Resinogalea

Scientific classification
- Domain: Eukaryota
- Kingdom: Fungi
- Division: Ascomycota
- Class: Eurotiomycetes
- Subclass: Cryptocaliciomycetidae
- Order: Cryptocaliciales
- Family: Cryptocaliciaceae
- Genus: Resinogalea Rikkinen & A.R.Schmidt (2016)
- Type species: Resinogalea humboldtensis Rikkinen & A.R.Schmidt (2016)
- Species: R. humboldtensis R. araucana R. tapulicola

= Resinogalea =

Genus of resinicolous fungi in the Cryptocaliciaceae

Resinogalea is a genus of fungi belonging to the family Cryptocaliciaceae in the subclass Cryptocaliciomycetidae of the class Eurotiomycetes. Originally described as a single-species genus in 2016, the genus now includes three known species.

==Taxonomy and phylogeny==

The genus was initially established by Jouko Rikkinen and Alexander Schmidt in 2016 to accommodate Resinogalea humboldtensis, a fungus found on resin produced by the endemic tree Araucaria humboldtensis in New Caledonia. Initially, due to limited DNA data, the genus was placed in the unresolved family Bruceomycetaceae.

In 2023, further research involving DNA analysis and morphological examination led to the description of two additional species, R. araucana and R. tapulicola. These species were isolated from resin on the branches of the tree Araucaria araucana (the monkey puzzle tree) in Chile. DNA-based phylogenetic studies confirmed that Resinogalea belongs to the recently described subclass Cryptocaliciomycetidae, family Cryptocaliciaceae. Consequently, the genus was reclassified into this family, aligning it closely with the genus Cryptocalicium.

==Species==

Resinogalea humboldtensis is known only from dried resin exuded by damaged Araucaria humboldtensis trees. It is characterized by distinctive ascomata (fruiting bodies) covered by resin and stipes coated with mineral deposits. Attempts to culture or extract DNA from this species have thus far been unsuccessful.

Resinogalea araucana forms conspicuous, reddish-brown fruiting bodies on resin patches caused by damage from insects or pathogenic fungi on branches of the monkey puzzle tree. Its spores are small, broadly elliptical, and smooth. In culture, it produces colonies with a slimy appearance and sporodochia (aggregates of spores) as mucilaginous masses. It differs from the type species primarily in having larger, urn-shaped fruiting bodies and slightly larger spores.

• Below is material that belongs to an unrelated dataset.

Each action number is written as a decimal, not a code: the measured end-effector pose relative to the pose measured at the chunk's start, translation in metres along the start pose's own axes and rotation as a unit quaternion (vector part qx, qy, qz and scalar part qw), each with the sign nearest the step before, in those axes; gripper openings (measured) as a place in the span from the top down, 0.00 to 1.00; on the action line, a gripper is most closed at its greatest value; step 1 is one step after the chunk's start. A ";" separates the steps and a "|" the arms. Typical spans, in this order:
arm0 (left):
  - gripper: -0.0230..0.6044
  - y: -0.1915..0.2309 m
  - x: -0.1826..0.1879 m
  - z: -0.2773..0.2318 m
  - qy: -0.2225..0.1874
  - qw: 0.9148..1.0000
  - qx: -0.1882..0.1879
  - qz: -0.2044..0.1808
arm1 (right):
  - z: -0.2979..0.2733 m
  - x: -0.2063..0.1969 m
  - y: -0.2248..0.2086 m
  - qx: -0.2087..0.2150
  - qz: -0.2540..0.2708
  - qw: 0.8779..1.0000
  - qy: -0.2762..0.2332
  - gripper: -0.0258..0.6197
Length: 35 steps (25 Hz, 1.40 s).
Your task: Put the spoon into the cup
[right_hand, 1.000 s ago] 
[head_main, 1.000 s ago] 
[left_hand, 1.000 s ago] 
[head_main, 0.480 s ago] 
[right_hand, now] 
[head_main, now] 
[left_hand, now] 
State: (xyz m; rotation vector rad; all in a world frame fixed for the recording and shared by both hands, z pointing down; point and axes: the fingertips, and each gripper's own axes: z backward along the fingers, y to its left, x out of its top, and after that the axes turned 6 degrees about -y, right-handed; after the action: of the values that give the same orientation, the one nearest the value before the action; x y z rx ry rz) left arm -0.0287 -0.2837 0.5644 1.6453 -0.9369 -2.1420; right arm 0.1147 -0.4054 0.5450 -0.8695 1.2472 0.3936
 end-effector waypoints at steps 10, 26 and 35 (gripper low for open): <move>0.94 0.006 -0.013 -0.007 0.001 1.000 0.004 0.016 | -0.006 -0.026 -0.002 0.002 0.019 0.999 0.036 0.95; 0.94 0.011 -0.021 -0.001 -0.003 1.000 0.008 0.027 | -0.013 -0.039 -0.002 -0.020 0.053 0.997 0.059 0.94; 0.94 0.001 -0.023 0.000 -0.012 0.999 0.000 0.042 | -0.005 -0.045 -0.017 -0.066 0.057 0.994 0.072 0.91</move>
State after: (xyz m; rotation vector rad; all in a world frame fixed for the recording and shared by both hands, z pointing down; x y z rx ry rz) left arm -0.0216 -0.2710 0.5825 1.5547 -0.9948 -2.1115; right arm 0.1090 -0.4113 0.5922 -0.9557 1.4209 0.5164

Resinogalea tapulicola has only been observed as cultures isolated from resin-covered bark of the monkey puzzle tree. Unlike R. araucana, it grows faster, produces drier colonies, and releases a distinctive reddish pigment. Morphologically, it has richly branched conidiophores and sporodochia arising from filamentous melanized hyphae rather than pseudostromatic tissues.

==Distribution and habitat==

The genus currently comprises species found exclusively on resin produced by species of Araucaria, reflecting a highly specialized resinicolous (resin-dwelling) lifestyle. R. humboldtensis is restricted to New Caledonia, while R. araucana and R. tapulicola are found in southern Chile associated with Araucaria araucana.